I have never - no, not once, been inspired to lose weight or learned something new by someone saying to me that I was fat (with the level of disdain you would imagine), or that I should "eat less, move more", or the favourite - "it's simple - consume less calories than you burn". Though I have lost approximately 75lbs over the course of the last several years, it has never been that simple. Never. And I have never "sat on the couch stuffing my face with Doritos and ice cream". Never.

I have never assumed that someone was naturally skinny because they are anorexic, because they had an unhealthy addiction to exercise, or hated food. I dislike using the terminology "skinny" rider - but have on occasion referenced "average sized" riders. I would never imagine calling someone skinny - to their face, or in their absence, on the internet or in person anything derogatory relating to their physical appearance, whether they were being cruel or not -- though I may have a few choice words about their personality!
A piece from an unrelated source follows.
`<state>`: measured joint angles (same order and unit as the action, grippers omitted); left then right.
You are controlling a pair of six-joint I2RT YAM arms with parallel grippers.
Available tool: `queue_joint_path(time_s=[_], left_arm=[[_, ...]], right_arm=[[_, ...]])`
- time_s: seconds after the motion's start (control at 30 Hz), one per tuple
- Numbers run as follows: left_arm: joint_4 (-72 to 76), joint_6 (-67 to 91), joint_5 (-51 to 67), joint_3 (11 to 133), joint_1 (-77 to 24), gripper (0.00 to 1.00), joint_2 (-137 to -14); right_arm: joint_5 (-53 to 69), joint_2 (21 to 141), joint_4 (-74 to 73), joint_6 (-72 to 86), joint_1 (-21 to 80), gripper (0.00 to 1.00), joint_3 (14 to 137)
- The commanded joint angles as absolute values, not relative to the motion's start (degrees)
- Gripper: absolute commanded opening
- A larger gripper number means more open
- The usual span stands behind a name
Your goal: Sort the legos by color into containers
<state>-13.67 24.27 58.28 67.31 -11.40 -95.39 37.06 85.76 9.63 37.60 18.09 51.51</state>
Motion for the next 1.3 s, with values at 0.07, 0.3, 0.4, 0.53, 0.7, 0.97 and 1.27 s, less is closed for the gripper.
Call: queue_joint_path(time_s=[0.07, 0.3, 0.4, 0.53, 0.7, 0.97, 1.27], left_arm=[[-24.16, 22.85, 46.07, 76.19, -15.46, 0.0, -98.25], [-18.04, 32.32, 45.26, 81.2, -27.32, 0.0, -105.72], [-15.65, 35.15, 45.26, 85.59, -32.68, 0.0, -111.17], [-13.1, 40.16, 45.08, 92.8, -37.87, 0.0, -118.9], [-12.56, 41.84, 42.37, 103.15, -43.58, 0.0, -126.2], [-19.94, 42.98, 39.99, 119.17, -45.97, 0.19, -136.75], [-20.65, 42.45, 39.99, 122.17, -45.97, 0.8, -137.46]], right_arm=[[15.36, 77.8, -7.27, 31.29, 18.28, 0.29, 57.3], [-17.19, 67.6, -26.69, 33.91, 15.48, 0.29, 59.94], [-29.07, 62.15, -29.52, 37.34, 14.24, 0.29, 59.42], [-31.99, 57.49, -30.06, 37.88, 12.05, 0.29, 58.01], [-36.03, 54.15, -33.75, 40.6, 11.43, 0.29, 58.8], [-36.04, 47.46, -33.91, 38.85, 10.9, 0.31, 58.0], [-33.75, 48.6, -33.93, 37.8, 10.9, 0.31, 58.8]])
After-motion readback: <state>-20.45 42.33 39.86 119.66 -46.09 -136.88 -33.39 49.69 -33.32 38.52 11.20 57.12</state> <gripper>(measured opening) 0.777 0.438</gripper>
I have also never considered myself to be superior to someone who weighed less merely based on the number on the scale. In fact, let me just state, that in the last couple of years, I have not considered myself, either, to be an inferior being to someone who weighed less.

My body is my body, in whatever state that it is, and my fundamental value as a human being is not tied to the number that appears on the scales when I step on them, that is printed on the back of my pants, or stamped under the flap of my saddle. It's the same with your body, believe it or not.

I use this blog to catalogue my adventures and progress with Bronwyn, and encourage others to live their lives at whatever stage they are at. I encourage other plus sized people to ride horses that are suitable for them, for periods of time that both the horse and rider can physically handle.

There. Now maybe you can look at a picture of me riding, a snapshot in time, and judge what is going on.

I want to thank all of you for reading the blog. I want you all to know that you are not any less human for carrying a few (or several, or too many - however you want to describe it!) extra pounds, and do not allow any other person, real or "internet persona" to make you believe otherwise. I want you to be healthy, and strong, and I don't want you to stop living your life because someone makes you feel bad about it.